### Problem details
Set down, please, exactly the lines below that run from the line with "a link of the" to the line with "round ring housing at (363, 421): (0.58, -0.05, 0.82);", both lines included.

*** Opening of Supplied information ***

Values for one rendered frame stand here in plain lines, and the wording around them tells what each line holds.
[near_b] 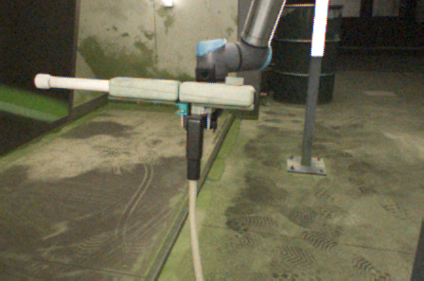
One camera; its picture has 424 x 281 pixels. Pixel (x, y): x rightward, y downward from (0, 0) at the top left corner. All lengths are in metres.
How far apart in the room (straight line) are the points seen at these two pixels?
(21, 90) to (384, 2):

*** Close of Supplied information ***
*** Opening of Supplied information ***

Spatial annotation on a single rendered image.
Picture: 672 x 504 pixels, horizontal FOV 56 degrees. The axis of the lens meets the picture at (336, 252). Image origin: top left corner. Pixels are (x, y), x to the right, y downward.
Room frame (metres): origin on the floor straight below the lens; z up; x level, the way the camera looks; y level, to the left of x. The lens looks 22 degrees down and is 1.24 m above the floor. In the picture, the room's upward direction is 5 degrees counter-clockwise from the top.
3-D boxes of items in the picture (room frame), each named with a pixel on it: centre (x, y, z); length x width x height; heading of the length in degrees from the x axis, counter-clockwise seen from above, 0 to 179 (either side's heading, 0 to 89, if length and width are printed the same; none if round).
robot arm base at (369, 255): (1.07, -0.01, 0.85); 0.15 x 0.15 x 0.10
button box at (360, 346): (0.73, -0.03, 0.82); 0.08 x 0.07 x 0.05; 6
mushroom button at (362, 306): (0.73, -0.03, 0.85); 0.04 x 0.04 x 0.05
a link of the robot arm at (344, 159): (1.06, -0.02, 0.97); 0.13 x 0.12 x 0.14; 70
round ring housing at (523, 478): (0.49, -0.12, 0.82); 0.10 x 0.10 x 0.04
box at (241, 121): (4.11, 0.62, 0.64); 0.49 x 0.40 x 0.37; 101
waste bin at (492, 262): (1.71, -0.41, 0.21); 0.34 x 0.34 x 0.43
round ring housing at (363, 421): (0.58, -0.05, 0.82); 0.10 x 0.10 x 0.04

*** Close of Supplied information ***

### Result of the task
a link of the robot arm at (344, 159): (1.06, -0.02, 0.97); 0.13 x 0.12 x 0.14; 70
round ring housing at (523, 478): (0.49, -0.12, 0.82); 0.10 x 0.10 x 0.04
box at (241, 121): (4.11, 0.62, 0.64); 0.49 x 0.40 x 0.37; 101
waste bin at (492, 262): (1.71, -0.41, 0.21); 0.34 x 0.34 x 0.43
round ring housing at (363, 421): (0.58, -0.05, 0.82); 0.10 x 0.10 x 0.04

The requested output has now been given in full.